いつから、どこが、どんなふうに不快なのか――その内容を、しっかり聞き取ります。
これは施術者のためというより、お客さん自身に自分の状態を整理してもらうためです。
気功や整体は、1回で完璧に終わるケースの方が少ないです。
数回の施術を経て、少しずつ変わっていくのが普通です。
だからこそ、自分の体の変化をお客さん自身が比較できる状態にしておく必要があります。

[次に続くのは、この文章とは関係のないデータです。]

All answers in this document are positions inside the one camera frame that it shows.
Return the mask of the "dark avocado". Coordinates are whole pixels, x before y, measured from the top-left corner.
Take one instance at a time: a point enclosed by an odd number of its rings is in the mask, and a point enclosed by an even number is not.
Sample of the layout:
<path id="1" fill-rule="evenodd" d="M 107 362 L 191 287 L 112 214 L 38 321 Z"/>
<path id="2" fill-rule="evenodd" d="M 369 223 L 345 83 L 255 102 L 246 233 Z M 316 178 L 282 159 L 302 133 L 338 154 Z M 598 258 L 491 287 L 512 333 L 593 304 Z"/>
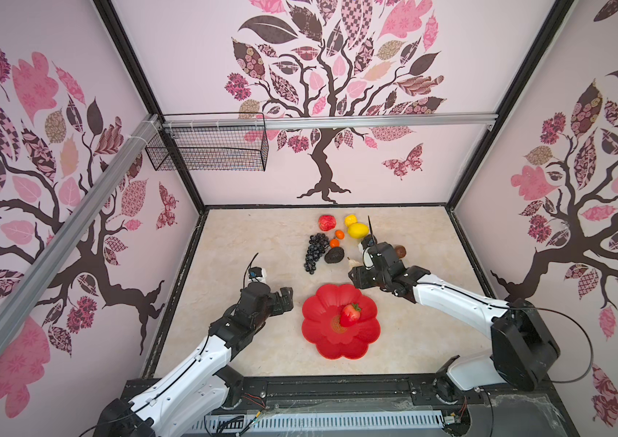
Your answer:
<path id="1" fill-rule="evenodd" d="M 333 247 L 324 255 L 327 264 L 336 264 L 345 258 L 345 250 L 342 247 Z"/>

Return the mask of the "red strawberry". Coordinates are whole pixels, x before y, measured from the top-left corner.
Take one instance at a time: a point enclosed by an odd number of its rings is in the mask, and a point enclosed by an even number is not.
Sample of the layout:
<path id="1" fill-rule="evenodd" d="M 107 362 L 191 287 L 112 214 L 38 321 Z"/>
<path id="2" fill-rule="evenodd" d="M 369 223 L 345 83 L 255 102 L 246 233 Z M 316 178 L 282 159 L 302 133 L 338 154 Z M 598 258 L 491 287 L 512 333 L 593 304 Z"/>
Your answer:
<path id="1" fill-rule="evenodd" d="M 358 303 L 347 304 L 341 311 L 339 324 L 343 328 L 349 328 L 359 322 L 361 318 L 362 308 L 360 305 Z"/>

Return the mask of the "red flower-shaped bowl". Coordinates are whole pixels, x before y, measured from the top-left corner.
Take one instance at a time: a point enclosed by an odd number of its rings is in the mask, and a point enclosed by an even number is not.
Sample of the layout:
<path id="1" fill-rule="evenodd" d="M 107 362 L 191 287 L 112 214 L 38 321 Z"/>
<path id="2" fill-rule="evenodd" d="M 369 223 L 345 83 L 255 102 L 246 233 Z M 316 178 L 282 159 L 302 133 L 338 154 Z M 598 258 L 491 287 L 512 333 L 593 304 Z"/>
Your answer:
<path id="1" fill-rule="evenodd" d="M 323 285 L 302 311 L 303 337 L 327 360 L 360 360 L 381 335 L 376 303 L 352 285 Z"/>

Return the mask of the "cream pear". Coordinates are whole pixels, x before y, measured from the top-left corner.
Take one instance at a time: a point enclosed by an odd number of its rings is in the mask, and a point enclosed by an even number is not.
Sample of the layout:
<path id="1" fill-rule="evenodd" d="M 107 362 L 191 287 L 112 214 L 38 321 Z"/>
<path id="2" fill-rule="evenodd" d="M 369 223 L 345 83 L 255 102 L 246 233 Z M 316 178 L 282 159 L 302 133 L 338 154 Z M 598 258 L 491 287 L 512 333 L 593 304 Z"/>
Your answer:
<path id="1" fill-rule="evenodd" d="M 361 267 L 363 265 L 363 262 L 359 261 L 359 260 L 354 260 L 354 259 L 347 259 L 348 261 L 348 265 L 351 269 L 355 268 L 355 267 Z"/>

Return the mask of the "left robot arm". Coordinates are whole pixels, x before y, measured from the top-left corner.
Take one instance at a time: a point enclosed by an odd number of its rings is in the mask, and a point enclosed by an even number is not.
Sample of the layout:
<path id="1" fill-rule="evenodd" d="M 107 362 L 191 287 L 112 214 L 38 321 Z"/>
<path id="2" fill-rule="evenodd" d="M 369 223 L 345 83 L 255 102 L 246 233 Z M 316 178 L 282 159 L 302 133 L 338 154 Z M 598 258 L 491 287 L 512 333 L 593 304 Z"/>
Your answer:
<path id="1" fill-rule="evenodd" d="M 200 345 L 167 375 L 125 401 L 115 399 L 90 430 L 94 436 L 181 436 L 227 402 L 241 375 L 219 372 L 248 345 L 267 320 L 292 311 L 294 290 L 272 291 L 250 282 L 240 298 L 210 325 Z"/>

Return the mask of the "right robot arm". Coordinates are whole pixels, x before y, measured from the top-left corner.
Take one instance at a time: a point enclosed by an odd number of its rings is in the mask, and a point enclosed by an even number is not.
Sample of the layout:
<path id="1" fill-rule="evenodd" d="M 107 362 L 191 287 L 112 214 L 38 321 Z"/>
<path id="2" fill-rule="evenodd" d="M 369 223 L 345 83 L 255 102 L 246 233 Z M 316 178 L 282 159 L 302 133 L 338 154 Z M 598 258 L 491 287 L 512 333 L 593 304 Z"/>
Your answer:
<path id="1" fill-rule="evenodd" d="M 560 347 L 540 315 L 542 308 L 524 299 L 487 298 L 454 286 L 428 269 L 405 267 L 387 242 L 366 238 L 358 248 L 363 264 L 348 274 L 354 287 L 377 288 L 441 311 L 490 340 L 489 349 L 456 355 L 437 371 L 434 388 L 441 391 L 441 398 L 504 383 L 518 391 L 534 391 L 560 358 Z"/>

どこが、どう変わったのか。実感できなければ、納得にもつながらないからです。
そのため私は、初回の問診で、今ある不快感やつらさを言葉にして整理してもらう時間をしっかり取ります。
「話す」ことで、「分かる」。
自分の体を他人任せにせず、自分で感じることが、改善への第一歩だと考えています。
2つめの声:施術者としての見立て
2つめは、施術者としての私自身の「声」、つまり見立てです。
施術の間隔や通う回数、どれくらいで日常生活に支障がなくなるか。
その人の状態を見て、いままでの経験と実績をもとに判断します。
私が何より大事にしているのは、一回の施術で出せる限りの結果を出すこと。
できるだけ早く元気になってもらいたい――これが施術者としての基本姿勢です。
ただ、これまでの臨床経験からわかっているのは、不調のある場所に本当の原因があることはほとんどないということです。

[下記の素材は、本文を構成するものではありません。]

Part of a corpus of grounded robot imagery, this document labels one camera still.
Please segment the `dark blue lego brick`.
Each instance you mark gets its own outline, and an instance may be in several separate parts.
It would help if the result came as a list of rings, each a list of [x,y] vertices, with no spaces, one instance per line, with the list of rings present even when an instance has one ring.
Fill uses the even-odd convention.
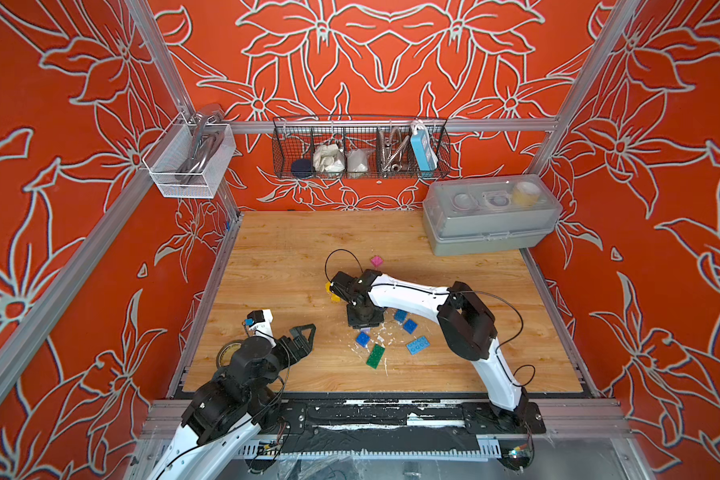
[[[407,333],[413,334],[417,329],[418,324],[414,320],[408,319],[403,323],[402,327]]]

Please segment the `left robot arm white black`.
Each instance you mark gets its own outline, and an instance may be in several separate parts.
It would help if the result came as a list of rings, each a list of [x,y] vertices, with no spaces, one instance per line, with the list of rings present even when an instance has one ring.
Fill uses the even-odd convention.
[[[215,479],[253,437],[281,422],[290,369],[312,352],[317,328],[275,338],[268,327],[253,325],[229,363],[196,390],[150,479]]]

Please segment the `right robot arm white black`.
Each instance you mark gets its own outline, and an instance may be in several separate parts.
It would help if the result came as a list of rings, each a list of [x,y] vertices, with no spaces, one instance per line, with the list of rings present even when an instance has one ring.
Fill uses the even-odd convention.
[[[515,379],[502,352],[495,315],[469,285],[419,285],[368,269],[359,277],[338,272],[329,290],[347,305],[348,324],[370,328],[384,321],[388,309],[403,310],[439,325],[450,350],[470,362],[489,400],[489,417],[498,428],[528,429],[535,414],[525,386]]]

だから私は、9割以上のケースで、不調を感じている部位には触れません。
お客さんから「ここが痛いからここをやってほしい」と言われることもあります。
でも、そこが問題の“本丸”でないことが明らかな場合、希望通りにやることがかえって回復を遠ざけるケースもあるのです。
私は、無駄な施術で回数を引き延ばしたくありません。
だからこそ、自分の見立てに基づいて、必要なことだけを、必要なだけ行います。
それが本当の意味での「お客さんのため」だと考えています。
私は、無駄な施術で回数を引き延ばしたくありません。
だからこそ、自分の見立てに基づいて、必要なことだけを、必要なだけ行います。
このように“外さない施術”を積み重ねることで、結果が早く出る確率が非常に高くなります。
3つめの声:お客さんの身体が発している反応
3つめに大事にしているのは、お客さんの身体そのものが発している反応です。
この“身体の声”こそが、施術において最も重要な手がかりになります。
たとえば、「肩が痛いから肩のコリをほぐす」「首がつらいから首を揉む」――
そうした“症状に合わせたテクニック”をそのまま当てはめても、本質的な変化は起きません。

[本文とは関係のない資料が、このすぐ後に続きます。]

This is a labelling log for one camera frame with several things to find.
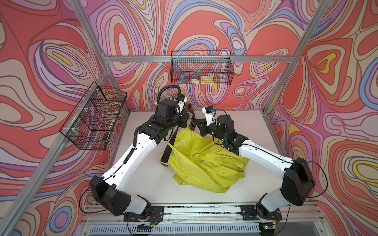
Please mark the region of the neon yellow trousers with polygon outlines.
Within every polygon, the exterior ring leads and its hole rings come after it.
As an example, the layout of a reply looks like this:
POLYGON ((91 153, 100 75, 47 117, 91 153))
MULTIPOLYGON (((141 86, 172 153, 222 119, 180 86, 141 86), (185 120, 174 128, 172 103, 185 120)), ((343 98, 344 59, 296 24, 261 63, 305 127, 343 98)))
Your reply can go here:
POLYGON ((178 132, 168 167, 179 185, 192 185, 213 193, 226 193, 245 177, 247 158, 221 147, 189 128, 178 132))

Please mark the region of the black leather belt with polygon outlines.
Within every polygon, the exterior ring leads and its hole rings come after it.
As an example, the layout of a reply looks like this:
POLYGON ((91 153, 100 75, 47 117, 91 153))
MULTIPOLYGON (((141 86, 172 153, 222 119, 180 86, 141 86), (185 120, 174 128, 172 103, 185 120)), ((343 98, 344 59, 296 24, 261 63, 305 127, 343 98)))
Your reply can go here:
MULTIPOLYGON (((193 108, 191 108, 191 109, 187 109, 187 111, 188 111, 188 113, 191 113, 191 114, 192 114, 191 123, 190 123, 189 127, 190 127, 190 129, 191 129, 192 131, 194 131, 195 128, 196 128, 196 124, 195 124, 195 122, 194 122, 194 120, 195 120, 195 112, 194 112, 193 108)), ((179 128, 180 128, 180 126, 178 125, 178 126, 175 128, 175 130, 172 130, 172 131, 173 131, 173 134, 172 134, 172 136, 169 138, 169 141, 168 141, 168 143, 167 143, 167 146, 166 146, 166 148, 165 148, 165 150, 164 150, 164 152, 163 152, 163 154, 162 154, 162 156, 161 156, 161 158, 160 158, 160 160, 159 160, 160 163, 161 163, 161 165, 164 166, 164 167, 168 167, 168 160, 169 160, 170 155, 171 155, 172 150, 173 150, 173 148, 172 148, 171 146, 173 146, 174 143, 175 143, 175 140, 176 140, 176 137, 177 137, 178 129, 179 129, 179 128)))

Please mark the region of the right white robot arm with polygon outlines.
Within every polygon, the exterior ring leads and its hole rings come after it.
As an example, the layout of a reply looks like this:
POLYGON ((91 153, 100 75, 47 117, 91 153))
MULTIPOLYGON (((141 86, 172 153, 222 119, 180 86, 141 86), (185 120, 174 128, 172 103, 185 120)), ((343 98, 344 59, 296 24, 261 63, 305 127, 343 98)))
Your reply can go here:
POLYGON ((265 167, 282 180, 280 187, 265 193, 255 205, 261 219, 289 204, 301 206, 310 198, 315 180, 310 170, 310 161, 281 156, 254 143, 235 131, 234 121, 229 115, 215 118, 215 111, 205 113, 205 118, 192 117, 190 128, 198 128, 201 136, 211 135, 218 145, 238 156, 247 158, 265 167))

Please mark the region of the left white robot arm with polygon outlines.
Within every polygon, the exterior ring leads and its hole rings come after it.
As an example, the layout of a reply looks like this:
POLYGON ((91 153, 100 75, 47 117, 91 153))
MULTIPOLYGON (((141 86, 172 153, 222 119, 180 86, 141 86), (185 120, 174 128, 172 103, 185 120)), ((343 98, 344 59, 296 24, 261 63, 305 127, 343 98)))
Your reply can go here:
POLYGON ((173 129, 186 127, 187 98, 178 85, 169 85, 160 90, 156 100, 155 113, 133 134, 133 141, 128 150, 102 176, 94 176, 89 183, 89 190, 94 200, 104 210, 114 216, 133 213, 142 220, 150 216, 151 203, 144 197, 126 193, 126 186, 142 163, 161 141, 168 141, 173 136, 173 129))

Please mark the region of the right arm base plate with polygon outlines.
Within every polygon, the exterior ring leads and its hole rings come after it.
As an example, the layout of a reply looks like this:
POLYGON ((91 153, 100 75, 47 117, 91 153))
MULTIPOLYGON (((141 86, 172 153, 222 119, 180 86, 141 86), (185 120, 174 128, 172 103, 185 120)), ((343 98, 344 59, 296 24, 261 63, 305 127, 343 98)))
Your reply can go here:
POLYGON ((245 221, 281 221, 282 215, 279 209, 273 212, 266 210, 262 205, 241 205, 241 210, 237 214, 243 217, 245 221))

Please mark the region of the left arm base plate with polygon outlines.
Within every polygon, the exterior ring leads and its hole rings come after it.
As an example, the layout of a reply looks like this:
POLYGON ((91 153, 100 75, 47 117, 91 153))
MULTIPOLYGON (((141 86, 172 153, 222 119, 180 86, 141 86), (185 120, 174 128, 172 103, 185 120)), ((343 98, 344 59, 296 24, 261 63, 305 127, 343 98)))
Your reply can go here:
POLYGON ((164 206, 149 206, 141 214, 126 212, 124 222, 162 222, 164 218, 164 206))

実際、痛い場所に原因があるというのは、思い込みであることが非常に多いです。
医療に関わる方でも見誤ることがあるくらいですから、お客さんご自身が判断できないのは当然です。
人によって生活習慣や体格、動き方のクセが違うように、
身体の不調が出る理由や反応の出方も、一人ひとりまったく違います。
だから私は、痛みのある場所に対して“そのまま施術を行う”という発想は持っていません。
私が行っている気功整体の目的は、
その人に備わっている回復力(自然治癒力)が、正常に働きやすい状態に整えることです。
触診を通して身体と丁寧に対話していくと、
固くなっている箇所、冷えている箇所、動きの悪い部分、緊張の質――
さまざまな身体の反応から、「整えるべきポイント」が見えてきます。
その反応に合わせて、的確に整えていくことで、
自然と身体が元の元気な状態に戻っていく方向へ動き始める。
それが私の考える“身体の声を聞いた施術”です。
「この部分をこうすれば良くなる」といった決まりきったやり方は使いません。
お客さんの身体が出している反応こそが、その人にとっての最適な答えだからです。
■まとめ
大切なのは、次の3つです。
-
お客さんご自身に、自分の不調をきちんと把握してもらうこと
(経過を観察し、ビフォーアフターの違いに気づけるように) -
身体から発せられている情報を、触診によって丁寧に読み取ること
-
身体の状態やゆがみに合わせて、回復力が発揮されやすいよう整えていくこと
この3つを軸にしているからこそ、無駄なく、遠回りせず、しっかり変化が出る施術ができると考えています。